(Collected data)
• • • • •

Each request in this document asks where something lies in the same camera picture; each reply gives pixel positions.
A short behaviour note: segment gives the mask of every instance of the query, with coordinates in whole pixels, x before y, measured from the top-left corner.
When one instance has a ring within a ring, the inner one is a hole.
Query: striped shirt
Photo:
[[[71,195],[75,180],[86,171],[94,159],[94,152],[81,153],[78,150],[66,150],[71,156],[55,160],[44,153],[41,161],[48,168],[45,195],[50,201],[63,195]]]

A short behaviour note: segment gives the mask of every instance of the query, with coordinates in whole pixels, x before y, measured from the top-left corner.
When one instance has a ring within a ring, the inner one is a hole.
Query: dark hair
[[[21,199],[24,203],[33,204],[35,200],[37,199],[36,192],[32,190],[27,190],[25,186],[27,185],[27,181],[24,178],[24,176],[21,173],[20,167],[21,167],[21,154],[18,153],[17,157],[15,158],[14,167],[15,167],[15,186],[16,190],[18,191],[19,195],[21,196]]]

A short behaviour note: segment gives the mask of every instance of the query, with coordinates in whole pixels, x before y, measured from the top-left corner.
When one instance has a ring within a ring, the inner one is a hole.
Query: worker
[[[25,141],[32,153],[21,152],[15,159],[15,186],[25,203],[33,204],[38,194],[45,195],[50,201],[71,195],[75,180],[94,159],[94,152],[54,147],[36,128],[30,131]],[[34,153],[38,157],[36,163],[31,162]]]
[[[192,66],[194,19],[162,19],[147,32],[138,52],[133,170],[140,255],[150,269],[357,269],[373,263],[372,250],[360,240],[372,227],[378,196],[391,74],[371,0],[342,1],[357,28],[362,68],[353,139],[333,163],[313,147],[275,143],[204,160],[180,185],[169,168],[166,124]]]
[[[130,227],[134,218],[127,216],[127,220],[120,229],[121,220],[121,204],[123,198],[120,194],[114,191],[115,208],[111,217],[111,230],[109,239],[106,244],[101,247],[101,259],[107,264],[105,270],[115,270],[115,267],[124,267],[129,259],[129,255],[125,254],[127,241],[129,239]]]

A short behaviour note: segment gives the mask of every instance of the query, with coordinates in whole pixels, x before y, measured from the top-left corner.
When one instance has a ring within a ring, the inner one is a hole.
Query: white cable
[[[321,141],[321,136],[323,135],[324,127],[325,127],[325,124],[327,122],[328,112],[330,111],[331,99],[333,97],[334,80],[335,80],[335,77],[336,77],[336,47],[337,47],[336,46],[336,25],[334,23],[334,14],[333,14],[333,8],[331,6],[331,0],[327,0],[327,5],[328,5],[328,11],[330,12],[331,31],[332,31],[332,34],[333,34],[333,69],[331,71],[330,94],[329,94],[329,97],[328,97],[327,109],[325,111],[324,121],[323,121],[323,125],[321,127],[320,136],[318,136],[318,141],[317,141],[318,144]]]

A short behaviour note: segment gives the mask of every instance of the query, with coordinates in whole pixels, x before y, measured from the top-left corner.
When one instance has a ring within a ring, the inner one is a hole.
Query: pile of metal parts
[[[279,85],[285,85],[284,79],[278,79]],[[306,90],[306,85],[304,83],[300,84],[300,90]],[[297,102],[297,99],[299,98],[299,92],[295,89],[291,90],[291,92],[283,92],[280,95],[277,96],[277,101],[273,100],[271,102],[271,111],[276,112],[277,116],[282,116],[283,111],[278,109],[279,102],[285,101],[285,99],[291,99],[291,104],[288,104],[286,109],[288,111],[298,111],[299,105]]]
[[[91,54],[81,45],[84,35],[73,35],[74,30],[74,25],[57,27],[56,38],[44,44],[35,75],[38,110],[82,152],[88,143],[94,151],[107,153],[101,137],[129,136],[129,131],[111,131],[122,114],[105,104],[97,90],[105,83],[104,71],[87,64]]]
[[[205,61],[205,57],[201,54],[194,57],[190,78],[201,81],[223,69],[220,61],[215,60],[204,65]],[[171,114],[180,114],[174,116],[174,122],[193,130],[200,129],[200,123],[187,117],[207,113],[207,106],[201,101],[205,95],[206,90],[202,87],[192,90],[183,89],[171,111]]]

• • • • •

(Exercise aim) A full, exact copy of the entries is required. Return it.

(Response area)
Each request in this document asks where something lies in the same camera picture; each reply gives pixel positions.
A short behaviour note: segment gives the mask of every instance of the query, with coordinates in whole pixels, x before y, measured from the top-left corner.
When one instance has a ring within a ring, the inner one is a hole.
Query: striped shirt
Photo:
[[[71,195],[75,180],[86,171],[94,159],[94,152],[81,153],[78,150],[66,150],[71,156],[55,160],[44,153],[41,161],[48,168],[45,195],[50,201],[63,195]]]

A short behaviour note: segment gives the mask of every instance of the query, with coordinates in whole pixels, x before y, measured from the top-left corner.
When one instance has a ring within a ring, the inner one is a hole.
Query: dark hair
[[[21,199],[24,203],[33,204],[35,200],[37,199],[36,192],[32,190],[27,190],[25,186],[27,185],[27,181],[24,178],[24,176],[21,173],[20,167],[21,167],[21,154],[18,153],[17,157],[15,158],[14,167],[15,167],[15,186],[16,190],[18,191],[19,195],[21,196]]]

A short behaviour note: segment gives the mask of every instance of the query, with coordinates in whole pixels, x before y, measured from the top-left corner.
When one instance has a ring within a ring, the inner one is a hole.
Query: worker
[[[25,141],[32,153],[21,152],[15,159],[15,186],[25,203],[33,204],[38,194],[45,195],[50,201],[71,195],[75,180],[94,159],[94,152],[54,147],[36,128],[30,131]],[[34,153],[38,157],[36,163],[31,162]]]
[[[192,66],[194,19],[162,19],[147,32],[138,52],[133,170],[140,255],[150,269],[357,269],[373,263],[372,250],[360,240],[372,227],[378,196],[391,74],[371,0],[342,1],[357,28],[362,68],[353,139],[333,163],[313,147],[275,143],[204,160],[180,185],[169,168],[166,124]]]
[[[130,227],[134,218],[127,216],[127,220],[120,229],[121,220],[121,204],[123,198],[120,194],[114,191],[115,208],[111,217],[111,230],[109,239],[106,244],[101,247],[101,259],[107,264],[105,270],[115,270],[115,267],[124,267],[129,259],[129,255],[125,254],[127,241],[129,239]]]

A short behaviour note: segment gives the mask of every instance of the query, with coordinates in whole pixels, x before y, measured from the top-left corner.
When one instance has a ring within a ring, the inner one is a hole.
Query: white cable
[[[321,141],[321,136],[323,135],[324,127],[325,127],[325,124],[327,122],[328,112],[330,111],[331,99],[333,97],[334,80],[335,80],[335,77],[336,77],[336,47],[337,47],[336,46],[336,25],[334,23],[334,14],[333,14],[333,8],[331,6],[331,0],[327,0],[327,5],[328,5],[328,11],[330,12],[331,31],[332,31],[332,34],[333,34],[333,69],[331,71],[330,94],[329,94],[329,97],[328,97],[327,109],[325,111],[324,121],[323,121],[323,125],[321,127],[320,136],[318,136],[318,141],[317,141],[318,144]]]

A short behaviour note: segment gives the mask of every instance of the query, with coordinates in whole pixels, x before y, measured from the top-left corner.
When one instance has a ring within a ring, the inner one is a hole.
Query: pile of metal parts
[[[279,85],[285,85],[284,79],[278,79]],[[306,90],[306,85],[304,83],[300,84],[300,90]],[[297,102],[297,99],[299,98],[299,92],[295,89],[291,90],[291,92],[283,92],[280,95],[277,96],[277,101],[273,100],[271,102],[271,111],[276,112],[277,116],[282,116],[283,111],[278,109],[279,102],[285,101],[285,99],[291,99],[291,104],[288,104],[286,109],[288,111],[298,111],[299,105]]]
[[[91,54],[81,45],[84,35],[73,35],[74,30],[74,25],[57,27],[56,38],[44,44],[35,75],[38,110],[82,152],[88,143],[94,151],[107,153],[101,137],[129,136],[129,131],[111,131],[122,114],[105,104],[97,90],[105,83],[104,71],[87,64]]]
[[[205,61],[205,57],[201,54],[194,57],[190,78],[201,81],[223,69],[220,61],[215,60],[204,65]],[[171,114],[180,114],[174,116],[174,122],[193,130],[200,129],[200,123],[187,117],[207,113],[207,106],[201,101],[205,95],[206,90],[202,87],[192,90],[183,89],[171,111]]]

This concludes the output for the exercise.